WHAT IS NEEDED: Copy every line below where the string "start" is found.

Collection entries
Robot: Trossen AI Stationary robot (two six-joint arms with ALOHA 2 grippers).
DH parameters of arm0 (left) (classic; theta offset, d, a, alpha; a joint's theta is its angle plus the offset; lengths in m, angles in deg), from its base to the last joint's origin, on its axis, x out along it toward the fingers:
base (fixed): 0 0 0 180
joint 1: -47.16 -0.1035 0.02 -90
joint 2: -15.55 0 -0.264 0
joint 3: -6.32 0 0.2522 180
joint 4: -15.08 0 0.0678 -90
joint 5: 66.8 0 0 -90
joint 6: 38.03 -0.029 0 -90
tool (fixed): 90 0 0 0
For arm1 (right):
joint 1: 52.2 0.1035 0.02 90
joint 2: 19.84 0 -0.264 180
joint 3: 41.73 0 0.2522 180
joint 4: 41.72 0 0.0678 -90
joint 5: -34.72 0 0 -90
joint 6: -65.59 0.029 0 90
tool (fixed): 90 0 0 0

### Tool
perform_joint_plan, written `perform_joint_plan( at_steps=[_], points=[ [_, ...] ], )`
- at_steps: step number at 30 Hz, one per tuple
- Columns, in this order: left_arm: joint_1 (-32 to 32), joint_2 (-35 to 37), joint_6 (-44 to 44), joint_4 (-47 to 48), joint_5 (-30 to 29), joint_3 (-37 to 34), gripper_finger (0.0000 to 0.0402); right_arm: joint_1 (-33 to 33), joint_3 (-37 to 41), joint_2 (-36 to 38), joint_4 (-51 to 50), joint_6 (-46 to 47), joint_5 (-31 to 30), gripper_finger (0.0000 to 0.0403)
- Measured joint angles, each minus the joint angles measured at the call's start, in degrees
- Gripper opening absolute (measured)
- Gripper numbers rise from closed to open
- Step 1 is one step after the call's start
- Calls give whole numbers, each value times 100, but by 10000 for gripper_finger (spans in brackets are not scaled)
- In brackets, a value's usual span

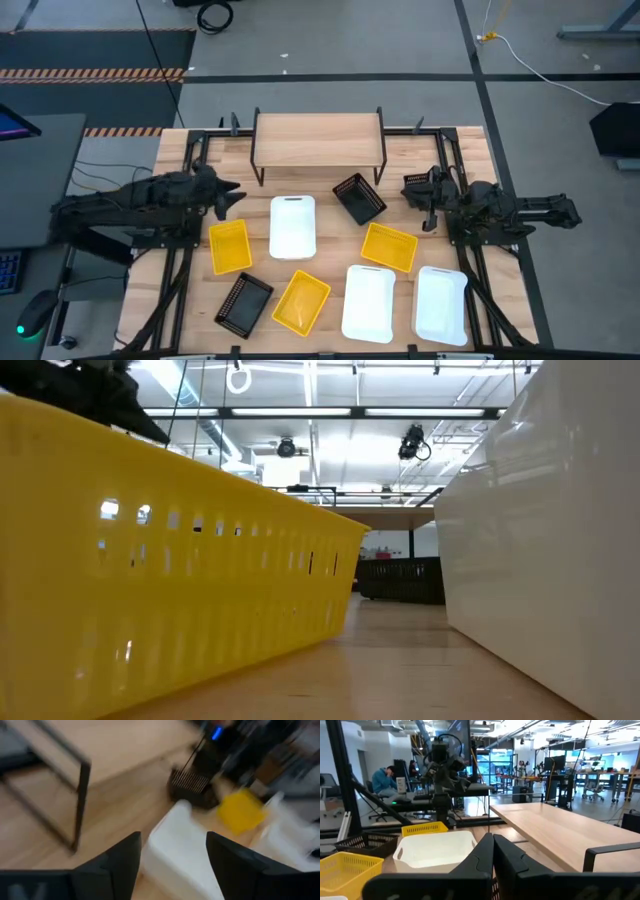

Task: Stack baskets on shelf by color
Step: Put the left yellow basket on the shelf

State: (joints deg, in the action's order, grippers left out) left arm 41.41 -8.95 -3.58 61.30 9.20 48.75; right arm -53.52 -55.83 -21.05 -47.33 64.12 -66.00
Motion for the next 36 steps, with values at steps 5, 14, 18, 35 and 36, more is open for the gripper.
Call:
perform_joint_plan(
  at_steps=[5, 14, 18, 35, 36],
  points=[
    [2, -1125, 96, 1021, 179, 809, 247, 0, 0, 0, -209, -167, 2, 13],
    [51, -2681, -667, 2141, 522, 1481, 235, 0, 0, -5, -561, -176, 2, 13],
    [235, -3144, -951, 2537, 620, 1486, 234, 0, -1, -6, -560, -192, 2, 13],
    [1303, -3928, -1037, 3030, 825, 1488, 231, 0, 0, -7, -556, -115, 30, 13],
    [1335, -3928, -982, 3026, 766, 1488, 231, 0, 0, -7, -556, -113, 30, 13]
  ],
)
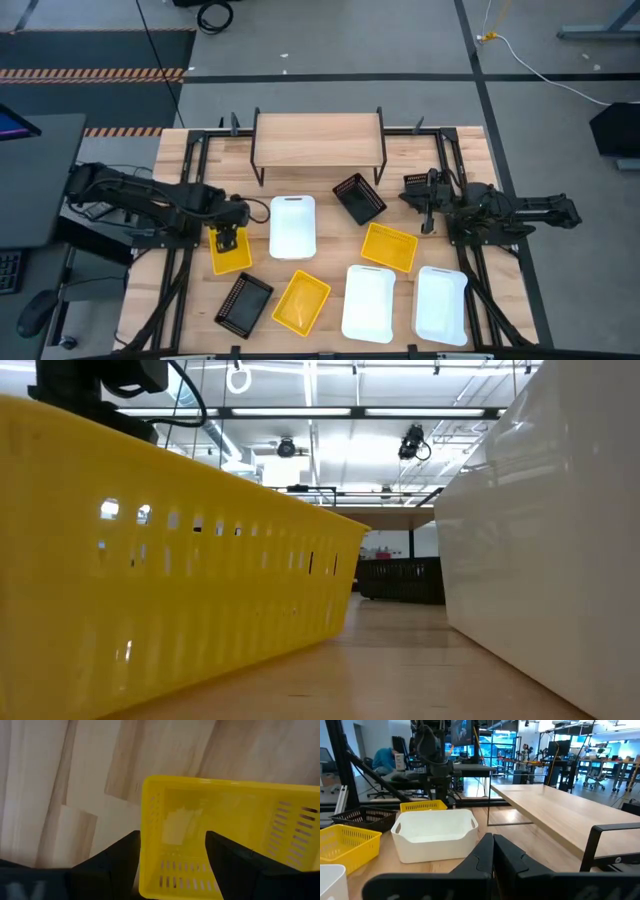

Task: Stack baskets on shelf by color
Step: Put the left yellow basket on the shelf

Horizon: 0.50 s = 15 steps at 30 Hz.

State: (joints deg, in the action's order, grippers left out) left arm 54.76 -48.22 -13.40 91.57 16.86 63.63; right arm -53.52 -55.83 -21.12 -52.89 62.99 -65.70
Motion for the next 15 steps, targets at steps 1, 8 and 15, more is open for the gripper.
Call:
perform_joint_plan(
  at_steps=[1, 8, 15],
  points=[
    [34, 0, 26, 1, -85, 0, 231, -1, 0, 0, 0, -1, 0, 13],
    [329, 0, 486, -66, -331, -90, 231, 0, 0, 0, -2, 3, 19, 13],
    [672, 0, 856, -154, -710, -90, 231, 0, 0, 0, -11, -1, 164, 13]
  ],
)
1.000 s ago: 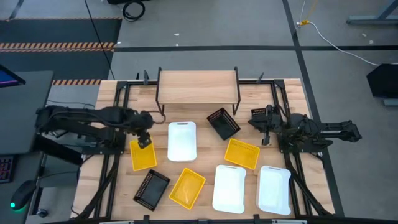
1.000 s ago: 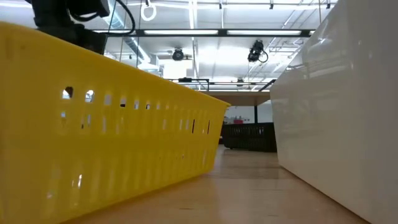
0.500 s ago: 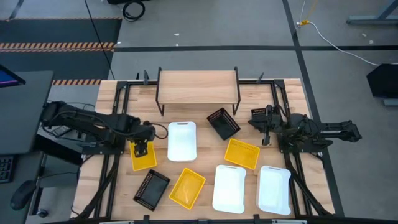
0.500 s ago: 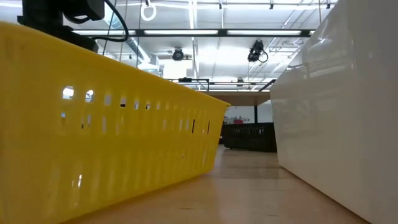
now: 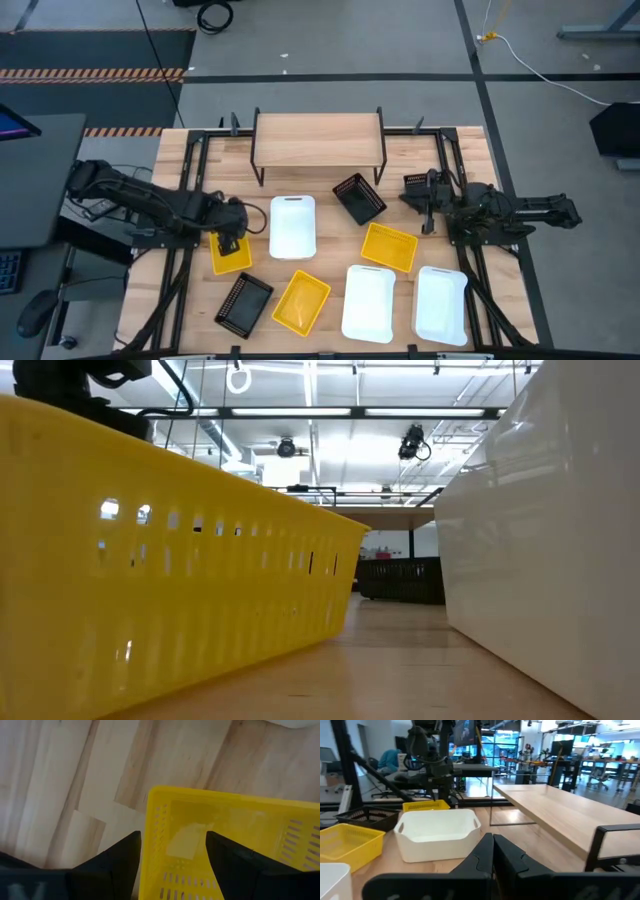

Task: Stack baskets on shelf by color
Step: Put the left yellow basket on the shelf

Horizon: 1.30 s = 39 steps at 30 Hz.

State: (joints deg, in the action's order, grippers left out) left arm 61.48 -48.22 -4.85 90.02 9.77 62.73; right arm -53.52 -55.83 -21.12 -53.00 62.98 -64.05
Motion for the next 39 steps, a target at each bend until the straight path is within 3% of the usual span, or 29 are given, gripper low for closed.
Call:
perform_joint_plan(
  at_steps=[10, 25, 35, 39],
  points=[
    [34, 0, 219, 20, -140, 0, 231, 0, 0, 0, -110, -5, 548, 13],
    [-20, -111, 57, 180, -203, -13, 231, 0, 0, 0, -111, -57, 561, 13],
    [-372, -260, 19, -126, 22, -616, 231, 0, 0, 0, -111, -57, 561, 13],
    [-507, -260, 407, -411, 15, -744, 217, 0, 0, 1, -111, -55, 544, 13]
  ],
)
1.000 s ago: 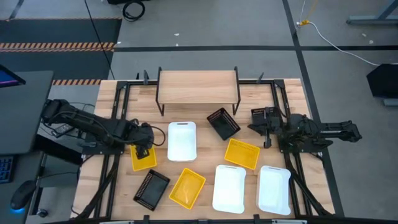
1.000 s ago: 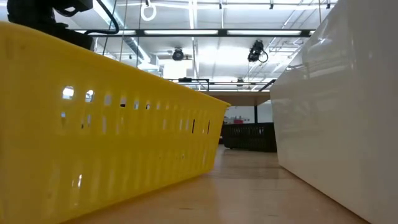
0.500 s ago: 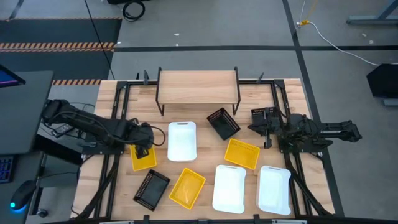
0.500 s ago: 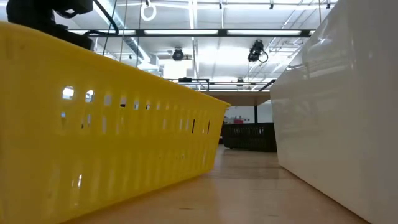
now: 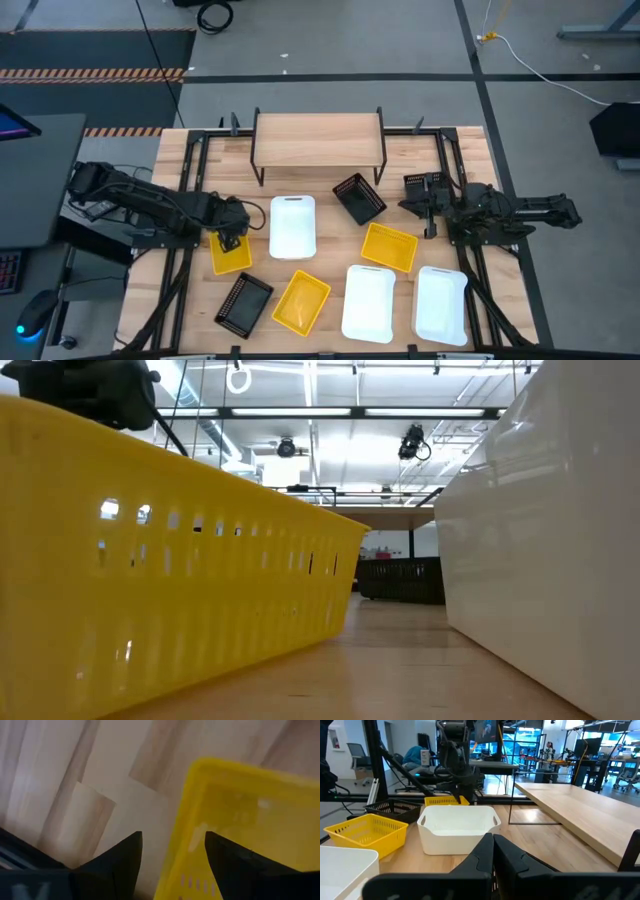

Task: Stack baskets on shelf by color
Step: Put the left yellow basket on the shelf

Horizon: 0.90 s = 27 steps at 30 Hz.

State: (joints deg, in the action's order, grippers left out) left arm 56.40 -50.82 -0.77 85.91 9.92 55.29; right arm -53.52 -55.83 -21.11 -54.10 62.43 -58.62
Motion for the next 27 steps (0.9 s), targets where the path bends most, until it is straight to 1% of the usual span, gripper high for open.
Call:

TASK SOLUTION:
- Measured joint angles, each minus the joint angles measured at the call's start, in degrees
- Step 1 is one step after the call's start

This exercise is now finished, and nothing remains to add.